Intervention of machine learning in bladder cancer research using multi-omics datasets: systematic review on biomarker identification.

Bladder cancer (BC) is one of the most prevalent types of cancer in developed countries. BC is characterized by its highly heterogeneous and dynamic nature, with significantly higher morbidity and mortality rates in men compared to women. Diagnosing BC requires traditional methods, such as cystoscopy, which can be invasive and costly. Recent research has heavily focused on multi-omics analysis, including genomics, epigenomics, transcriptomics, proteomics, and metabolomics, for biomarker identification. However, challenges such as computational complexity and data integration prevent these methods from achieving robust diagnostic capabilities. Hence, machine learning (ML), with its ability to process high-dimensional data and identify complex patterns, offers a promising patient outcome. By exploiting genomics, epigenomics, transcriptomics, proteomics, and metabolomics data, these models facilitate the discovery of reliable biomarkers, which are critical for early detection, prognosis, and risk stratification of the disease. Integrated models combining computational techniques with large multi-omics datasets have gained significant attention, enabling the identification of significant BC biomarkers that include genes coding for diverse cellular functions, differentially expressed genes, proteins, and metabolites.
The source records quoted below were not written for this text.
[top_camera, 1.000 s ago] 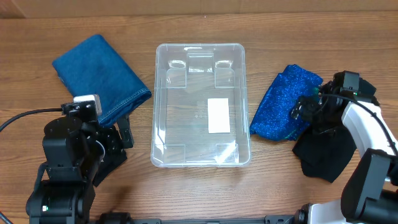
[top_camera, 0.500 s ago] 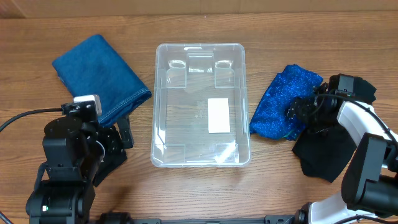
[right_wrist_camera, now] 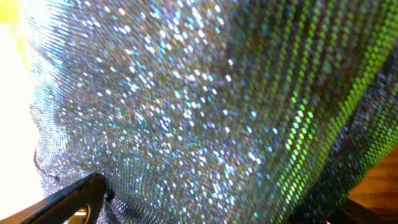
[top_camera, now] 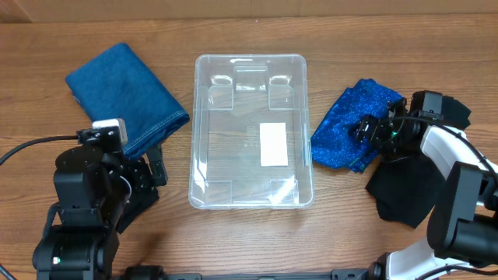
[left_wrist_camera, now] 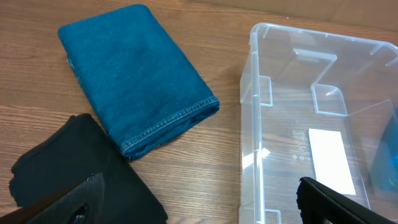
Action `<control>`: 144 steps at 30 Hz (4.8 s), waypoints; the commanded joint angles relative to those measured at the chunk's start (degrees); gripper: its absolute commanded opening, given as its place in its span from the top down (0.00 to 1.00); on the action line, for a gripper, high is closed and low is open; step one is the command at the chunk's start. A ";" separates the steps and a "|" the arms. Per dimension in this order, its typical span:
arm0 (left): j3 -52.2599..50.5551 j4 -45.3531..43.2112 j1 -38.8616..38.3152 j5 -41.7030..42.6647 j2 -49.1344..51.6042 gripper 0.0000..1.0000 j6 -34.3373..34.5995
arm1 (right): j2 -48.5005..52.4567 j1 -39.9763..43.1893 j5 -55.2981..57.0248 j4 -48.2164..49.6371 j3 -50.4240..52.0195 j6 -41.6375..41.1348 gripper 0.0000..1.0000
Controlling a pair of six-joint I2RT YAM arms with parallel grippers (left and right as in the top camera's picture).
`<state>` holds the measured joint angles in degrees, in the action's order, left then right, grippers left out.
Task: Pack container
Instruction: 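Grasp the sparkly blue cloth with the right gripper and lift it, then carry the blue cloth left and lower it into the bin's left side, then open the right gripper and withdraw it to the black cloth, then grasp the right black cloth with the right gripper and lift it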
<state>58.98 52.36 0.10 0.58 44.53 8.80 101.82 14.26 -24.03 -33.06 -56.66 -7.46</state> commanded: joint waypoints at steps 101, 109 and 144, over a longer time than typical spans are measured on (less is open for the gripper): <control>1.33 1.33 -0.11 -1.16 0.09 0.00 -1.09 | -21.24 15.80 20.65 -43.74 -24.11 -20.98 0.00; 1.33 1.36 -0.11 -1.16 0.70 0.00 -1.09 | -21.62 28.02 13.92 -24.37 4.35 -20.98 0.00; 1.33 1.36 -0.11 -1.16 2.51 0.00 -1.09 | -27.63 26.69 -27.76 3.54 21.53 -10.05 0.96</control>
<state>58.98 54.06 0.10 0.16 47.05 8.80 79.11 43.68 -41.01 -27.70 -29.32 -18.68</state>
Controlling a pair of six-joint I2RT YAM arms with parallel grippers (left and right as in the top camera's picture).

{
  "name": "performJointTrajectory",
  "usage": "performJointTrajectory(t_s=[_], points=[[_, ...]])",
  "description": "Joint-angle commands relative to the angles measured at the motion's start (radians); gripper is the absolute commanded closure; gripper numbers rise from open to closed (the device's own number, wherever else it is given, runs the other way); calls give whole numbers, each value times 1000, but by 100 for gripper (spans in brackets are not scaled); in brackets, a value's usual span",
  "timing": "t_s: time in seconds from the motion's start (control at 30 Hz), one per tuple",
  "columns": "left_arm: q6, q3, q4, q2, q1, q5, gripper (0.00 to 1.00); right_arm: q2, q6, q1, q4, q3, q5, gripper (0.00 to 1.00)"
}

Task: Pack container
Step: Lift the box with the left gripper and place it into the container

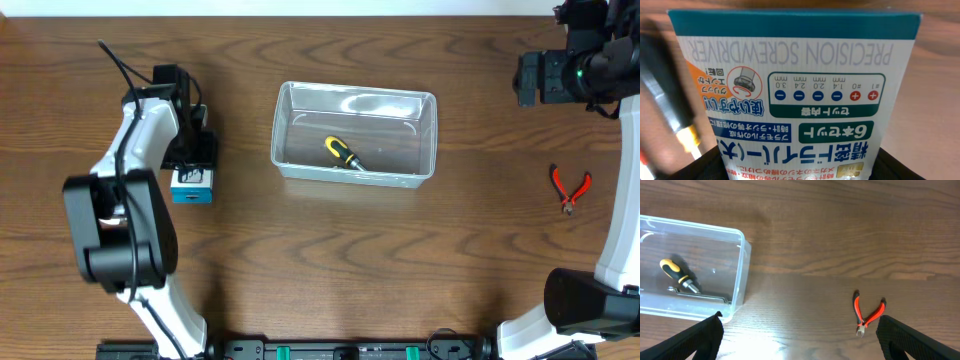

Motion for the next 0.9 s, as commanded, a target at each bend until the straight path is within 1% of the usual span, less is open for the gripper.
performJointTrajectory(t_s=[0.0, 0.03, 0.13, 0.27, 0.37, 0.47, 0.6, 0.87], points=[[-15, 68, -39, -150, -56, 2, 92, 3, 14, -5, -1, -4, -7, 1], [-3, 84, -48, -186, -80, 30, 94, 3, 14, -5, -1, -4, -7, 1], [60, 119, -53, -278, -160, 90, 94, 3, 14, -5, -1, -4, -7, 1], [235, 140, -18, -378, -329, 90, 94, 3, 14, -5, -1, -4, -7, 1], [373, 139, 24, -392, -451, 90, 94, 3, 14, -5, -1, -4, -7, 1], [495, 138, 60, -354, -546, 92, 94, 3, 14, -5, -1, -4, -7, 1], [613, 138, 94, -249, -599, 130, 94, 3, 14, -4, -5, -4, -7, 1], [624, 138, 155, -37, -597, 132, 94, 3, 13, -5, -12, -4, -7, 1]])
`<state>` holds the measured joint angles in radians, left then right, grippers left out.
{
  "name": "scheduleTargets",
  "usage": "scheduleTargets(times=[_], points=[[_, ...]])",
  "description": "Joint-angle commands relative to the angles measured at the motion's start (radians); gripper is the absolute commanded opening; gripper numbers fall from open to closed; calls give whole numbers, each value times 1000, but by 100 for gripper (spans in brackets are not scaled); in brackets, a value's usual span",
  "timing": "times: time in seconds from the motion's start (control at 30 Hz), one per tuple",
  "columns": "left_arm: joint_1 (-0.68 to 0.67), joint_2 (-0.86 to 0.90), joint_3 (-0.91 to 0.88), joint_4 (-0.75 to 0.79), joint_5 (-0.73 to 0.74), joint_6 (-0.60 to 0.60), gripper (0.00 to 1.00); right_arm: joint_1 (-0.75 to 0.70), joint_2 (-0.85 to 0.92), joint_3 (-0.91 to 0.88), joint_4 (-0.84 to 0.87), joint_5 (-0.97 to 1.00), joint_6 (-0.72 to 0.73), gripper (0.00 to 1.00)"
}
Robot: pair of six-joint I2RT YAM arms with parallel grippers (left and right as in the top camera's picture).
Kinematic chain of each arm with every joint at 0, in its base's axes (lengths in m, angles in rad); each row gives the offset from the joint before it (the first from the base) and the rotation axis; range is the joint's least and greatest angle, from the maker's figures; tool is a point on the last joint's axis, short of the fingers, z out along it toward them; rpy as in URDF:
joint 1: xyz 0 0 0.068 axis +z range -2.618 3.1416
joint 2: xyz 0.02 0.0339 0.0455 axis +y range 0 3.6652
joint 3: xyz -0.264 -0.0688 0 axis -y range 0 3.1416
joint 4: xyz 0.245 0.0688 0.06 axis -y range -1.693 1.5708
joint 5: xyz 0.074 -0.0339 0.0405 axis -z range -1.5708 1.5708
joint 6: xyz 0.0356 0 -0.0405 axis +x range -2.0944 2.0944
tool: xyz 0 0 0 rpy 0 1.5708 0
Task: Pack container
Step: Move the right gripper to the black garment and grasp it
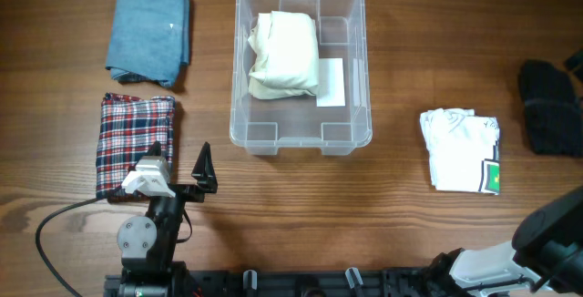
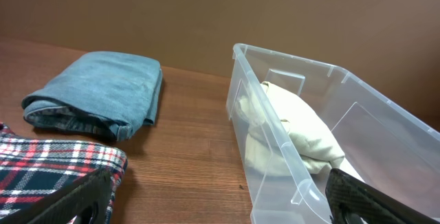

A substantial amount of multi-omics data collected from clinics and laboratories are utilized to train powerful ML models such as Support Vector Machines (SVM), random forests (RF), decision trees (DT), and gradient boosting methods (e.g., XGBoost) to perform complex tasks, including biomarker discovery, classification of subtypes and feature selection. This comprehensive review highlights the essence of integrated multiomics-ML approaches for the improvement of prognosis and diagnosis of BC.